How do we navigate this sea of bootloaders? One way to do so is to think of the chain of bootloading stages as a sequence of adapters. Each link in the bootloading chain has its own expectations of what system resources it can use, how it can find the arguments passed to it, what arguments it expects, where it can find the next stage, and how it expects this next stage to be formatted. Whether or not two arbitrary bootloaders can be linked together consecutively greatly depends on these expectations. To understand and evaluate a given bootloader we should look to answer the following questions:
- What architectures does the bootloader run on (ARM? x86?)

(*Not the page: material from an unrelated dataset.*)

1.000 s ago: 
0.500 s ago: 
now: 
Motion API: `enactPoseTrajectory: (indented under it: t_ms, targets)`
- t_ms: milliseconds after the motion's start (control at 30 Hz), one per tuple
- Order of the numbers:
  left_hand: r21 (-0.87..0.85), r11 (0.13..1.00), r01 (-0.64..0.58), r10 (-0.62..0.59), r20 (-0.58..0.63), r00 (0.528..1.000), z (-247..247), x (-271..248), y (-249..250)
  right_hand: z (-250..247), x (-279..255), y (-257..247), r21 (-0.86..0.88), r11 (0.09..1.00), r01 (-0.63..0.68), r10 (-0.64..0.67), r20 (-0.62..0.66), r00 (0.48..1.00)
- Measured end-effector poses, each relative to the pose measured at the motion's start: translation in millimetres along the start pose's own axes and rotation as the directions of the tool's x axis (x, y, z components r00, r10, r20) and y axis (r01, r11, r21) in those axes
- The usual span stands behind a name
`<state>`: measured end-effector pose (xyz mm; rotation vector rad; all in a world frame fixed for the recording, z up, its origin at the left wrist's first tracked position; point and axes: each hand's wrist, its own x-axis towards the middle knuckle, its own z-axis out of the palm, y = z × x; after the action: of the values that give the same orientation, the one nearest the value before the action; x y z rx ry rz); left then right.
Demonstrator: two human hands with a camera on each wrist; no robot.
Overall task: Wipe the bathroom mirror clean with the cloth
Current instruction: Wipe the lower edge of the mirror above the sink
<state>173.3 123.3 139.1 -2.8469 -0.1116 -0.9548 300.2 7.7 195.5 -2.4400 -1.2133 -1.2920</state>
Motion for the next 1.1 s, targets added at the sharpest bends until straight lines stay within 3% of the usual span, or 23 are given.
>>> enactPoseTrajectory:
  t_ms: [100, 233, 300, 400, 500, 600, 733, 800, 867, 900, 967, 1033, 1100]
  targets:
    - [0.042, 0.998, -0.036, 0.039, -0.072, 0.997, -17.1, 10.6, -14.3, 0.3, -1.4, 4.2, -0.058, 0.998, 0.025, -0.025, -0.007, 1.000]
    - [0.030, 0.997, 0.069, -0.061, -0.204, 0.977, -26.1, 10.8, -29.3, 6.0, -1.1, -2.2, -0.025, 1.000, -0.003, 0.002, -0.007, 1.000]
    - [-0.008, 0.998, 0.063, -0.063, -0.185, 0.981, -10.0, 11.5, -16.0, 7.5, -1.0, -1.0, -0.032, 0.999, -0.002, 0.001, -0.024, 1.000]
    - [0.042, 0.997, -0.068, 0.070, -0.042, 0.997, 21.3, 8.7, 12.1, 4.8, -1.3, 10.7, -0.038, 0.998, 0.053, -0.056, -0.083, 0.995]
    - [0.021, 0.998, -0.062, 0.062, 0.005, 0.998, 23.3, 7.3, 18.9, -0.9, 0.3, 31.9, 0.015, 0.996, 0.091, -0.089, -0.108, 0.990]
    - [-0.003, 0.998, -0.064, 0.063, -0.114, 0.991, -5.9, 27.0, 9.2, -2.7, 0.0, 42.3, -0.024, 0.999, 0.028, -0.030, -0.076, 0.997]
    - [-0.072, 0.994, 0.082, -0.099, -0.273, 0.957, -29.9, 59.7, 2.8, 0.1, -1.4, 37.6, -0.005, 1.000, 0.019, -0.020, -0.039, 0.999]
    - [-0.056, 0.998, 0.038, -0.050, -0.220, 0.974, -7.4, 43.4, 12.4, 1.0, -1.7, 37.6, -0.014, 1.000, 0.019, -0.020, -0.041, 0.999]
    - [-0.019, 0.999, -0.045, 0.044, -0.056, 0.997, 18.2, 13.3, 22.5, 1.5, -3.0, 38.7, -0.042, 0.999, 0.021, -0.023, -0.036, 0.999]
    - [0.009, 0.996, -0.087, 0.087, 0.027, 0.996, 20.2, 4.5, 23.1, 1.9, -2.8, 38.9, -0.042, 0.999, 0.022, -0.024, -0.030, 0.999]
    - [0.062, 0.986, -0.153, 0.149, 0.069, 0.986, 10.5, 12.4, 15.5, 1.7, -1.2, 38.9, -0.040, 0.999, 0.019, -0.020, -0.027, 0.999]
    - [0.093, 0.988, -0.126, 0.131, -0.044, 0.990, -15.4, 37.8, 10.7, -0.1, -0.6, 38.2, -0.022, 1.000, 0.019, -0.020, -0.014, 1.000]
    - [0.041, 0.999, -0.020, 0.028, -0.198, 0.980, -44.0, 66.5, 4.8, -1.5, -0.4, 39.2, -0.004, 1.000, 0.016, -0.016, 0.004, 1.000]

- Where can this bootloader reside? (On disk? In firmware? In some other form of non-volatile memory? On a remote disk?)
- How large is this bootloader once compiled into a binary format?
- Where can this bootloader be located? (The first sector of a disk? In a UEFI System Partition? Some other previously known position on a disk? In a UEFI Firmware Volume/Firmware File System? At some known position in firmware? At some known address in memory? Via the network?)
- How is this bootloader packaged? (UEFI File? UEFI Firmware Volume? As an MBR? PE? ELF? With an OMAP 35xx Configuration Header?)
- What arguments does this bootloader expect and where can it locate them?
- What devices can this bootloader load its next stage from? (Disk? USB device? Network? Non-volatile memory?)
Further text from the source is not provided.